Reproduce the problem you are fixing (if applicable)
Test that the Pull Request does what is intended.
Please be as detailed as possible.
Good testing instructions help get your PR completed faster.

Additional Notes:

Any additional information that you think would be helpful when reviewing this PR.

Example:

Does this change require documentation to be updated?
Does this change add any new dependencies?
Does this change require any other modifications to be made to the repository (ie. Regeneration activity, etc.)?
Could this change impact execution of existing code?

Interested parties

Tag (@ mention) interested parties or, if unsure, @Islandora/7-x-1-x-committers

Strip HTML tags before removing non-alphanumeric characters.

rosiel · 2018-08-29T22:43:29Z

Thanks @alxp! This looks good to me, but per Islandora rules I can't approve since we work together.

DiegoPino · 2018-08-29T22:46:29Z

@rosiel you can approve. You just can't merge.

bondjimbond · 2018-10-15T18:55:25Z

@alxp Can you add some testing instructions? I'd like to try this out, but your PR doesn't have any of the template changed/filled in.

bondjimbond · 2018-10-19T19:29:29Z

@alxp Just a quick prod since we're hitting code freeze... If you can provide some testing instructions, I can run through this quick and perhaps get it approved before the deadline.

rosiel · 2018-10-25T18:47:46Z

when this pr was changed to use the right branch, the description in the template of the pull request were lost. They are here: #126

bondjimbond · 2018-10-26T14:00:29Z

Thanks, @rosiel. For reviewers/testers then, here's the detail from the original PR:

JIRA Ticket: https://jira.duraspace.org/browse/ISLANDORA-2297

** What does this Pull Request do? **

Strip out HTML tags from search result previews that show when you hover over a pin in the book reader. This solves an issue where HTML tag names were appearing in the search highlights.

I decided to strip out tags because keeping the wanted tags while stripping out any characters that might break layout seems unnecessarily complicated.

** What's new? **
Added a call to the PHP strip_tags() function.

** How should this be tested? **

On a working instance of the Internet Archive Book Reader with a book that has an OCR text stream, and searching working correctly, the problem will be reproducible if Solr sends back tags to surround the searched-for keyword.

E.g., If you search for "mountain" the hover text over a search result pin will show "enmountainem".

bondjimbond · 2018-11-01T15:24:27Z

@rosiel @alxp Trying to test this, but the hover text in my Book Reader (7.x-1.12 VM) just says "Search Result". Any special configuration I need to make it display the key words?

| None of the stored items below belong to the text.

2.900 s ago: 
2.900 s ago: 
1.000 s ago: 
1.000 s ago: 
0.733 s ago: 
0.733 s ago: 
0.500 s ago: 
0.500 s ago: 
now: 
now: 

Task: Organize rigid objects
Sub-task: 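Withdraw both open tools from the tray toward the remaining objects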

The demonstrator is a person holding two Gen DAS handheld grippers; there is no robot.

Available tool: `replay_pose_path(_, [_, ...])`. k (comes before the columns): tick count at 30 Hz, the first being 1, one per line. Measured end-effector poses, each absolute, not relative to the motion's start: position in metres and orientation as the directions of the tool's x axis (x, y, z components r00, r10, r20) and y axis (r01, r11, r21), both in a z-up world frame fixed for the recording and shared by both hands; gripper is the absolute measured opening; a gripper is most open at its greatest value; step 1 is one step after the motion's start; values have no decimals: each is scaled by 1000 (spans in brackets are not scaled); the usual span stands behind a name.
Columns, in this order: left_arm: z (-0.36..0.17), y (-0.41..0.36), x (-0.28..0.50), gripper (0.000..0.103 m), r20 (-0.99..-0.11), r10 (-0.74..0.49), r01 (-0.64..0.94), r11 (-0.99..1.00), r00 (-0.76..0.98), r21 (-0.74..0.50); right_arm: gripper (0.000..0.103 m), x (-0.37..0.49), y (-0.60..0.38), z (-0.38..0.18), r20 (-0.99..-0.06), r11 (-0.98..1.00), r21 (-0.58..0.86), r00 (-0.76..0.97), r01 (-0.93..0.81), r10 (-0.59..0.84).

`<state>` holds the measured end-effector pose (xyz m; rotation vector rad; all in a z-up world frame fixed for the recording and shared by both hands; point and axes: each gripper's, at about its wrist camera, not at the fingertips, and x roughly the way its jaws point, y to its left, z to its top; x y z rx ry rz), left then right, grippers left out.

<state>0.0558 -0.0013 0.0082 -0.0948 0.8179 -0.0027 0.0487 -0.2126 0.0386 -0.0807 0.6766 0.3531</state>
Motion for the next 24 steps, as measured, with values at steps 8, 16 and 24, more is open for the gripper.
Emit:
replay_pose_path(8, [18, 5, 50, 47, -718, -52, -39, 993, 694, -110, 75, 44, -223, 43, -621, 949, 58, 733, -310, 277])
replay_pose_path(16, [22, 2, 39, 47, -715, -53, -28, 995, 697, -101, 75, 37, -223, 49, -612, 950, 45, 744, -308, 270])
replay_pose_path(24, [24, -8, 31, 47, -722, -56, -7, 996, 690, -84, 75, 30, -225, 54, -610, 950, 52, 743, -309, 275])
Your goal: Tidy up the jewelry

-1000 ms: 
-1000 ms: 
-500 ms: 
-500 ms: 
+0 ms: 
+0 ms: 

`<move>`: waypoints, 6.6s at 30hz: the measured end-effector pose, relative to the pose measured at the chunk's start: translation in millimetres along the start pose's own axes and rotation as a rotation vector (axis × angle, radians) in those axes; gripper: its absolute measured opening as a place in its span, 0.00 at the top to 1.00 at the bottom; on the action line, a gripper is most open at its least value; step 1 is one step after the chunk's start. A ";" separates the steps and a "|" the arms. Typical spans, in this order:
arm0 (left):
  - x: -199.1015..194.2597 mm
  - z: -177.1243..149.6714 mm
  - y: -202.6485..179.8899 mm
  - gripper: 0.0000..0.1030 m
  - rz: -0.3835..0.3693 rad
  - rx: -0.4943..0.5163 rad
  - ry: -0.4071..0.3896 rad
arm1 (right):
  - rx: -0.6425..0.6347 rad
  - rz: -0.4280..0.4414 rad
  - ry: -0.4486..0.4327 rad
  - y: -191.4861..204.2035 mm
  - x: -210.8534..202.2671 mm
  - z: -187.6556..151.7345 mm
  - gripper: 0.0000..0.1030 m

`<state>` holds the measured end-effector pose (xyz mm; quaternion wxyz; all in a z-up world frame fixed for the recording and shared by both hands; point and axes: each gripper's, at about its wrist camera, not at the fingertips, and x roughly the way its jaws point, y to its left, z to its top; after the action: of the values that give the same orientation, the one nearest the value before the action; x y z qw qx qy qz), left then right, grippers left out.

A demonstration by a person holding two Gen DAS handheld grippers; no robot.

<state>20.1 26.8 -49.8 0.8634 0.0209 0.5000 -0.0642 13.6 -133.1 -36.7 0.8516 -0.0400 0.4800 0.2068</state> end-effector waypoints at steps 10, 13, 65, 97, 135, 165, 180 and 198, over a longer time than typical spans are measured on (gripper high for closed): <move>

DigitLib · 2018-11-04T12:25:37Z

@rosiel @bondjimbond max version of jquery is 1.7 for display it. In jQuery Update at http://localhost:8000/admin/config/development/jquery_update it is version 1.10.
@DiegoPino @rosiel Should we put this in JIRA?
Tested with changed file and show normal text, also show with unchanged show normal searched word

willtp87 · 2018-11-08T19:36:47Z

Is "enmountainem" a typo or a case of mismatched tags?

alxp · 2018-11-08T19:42:58Z

It should be "emmountainem" i.e., the tag coming from the search engine to show highlights.

bondjimbond · 2018-11-20T15:17:50Z

I'm finally catching up on this. Had to set JQuery to 1.7 -- yes, we need a ticket for that.

But @alxp I'm not reproducing the issue. My search results contain no tags (7.x-1.12 release candidate machine). I even added HTML tags to the OCR datastream (added <b></b> around a term and searched for it); the search preview strips it.

Can you provide clearer testing instructions? What exactly do you have in the OCR that makes this issue appear?

adam-vessey · 2018-11-20T18:27:53Z

We provide different wrapping tokens that Solr should use, instead of the default <em>/</em> tag business... is hl.tag.pre/hl.tag.post set invariant/appended in your Solr request handlers?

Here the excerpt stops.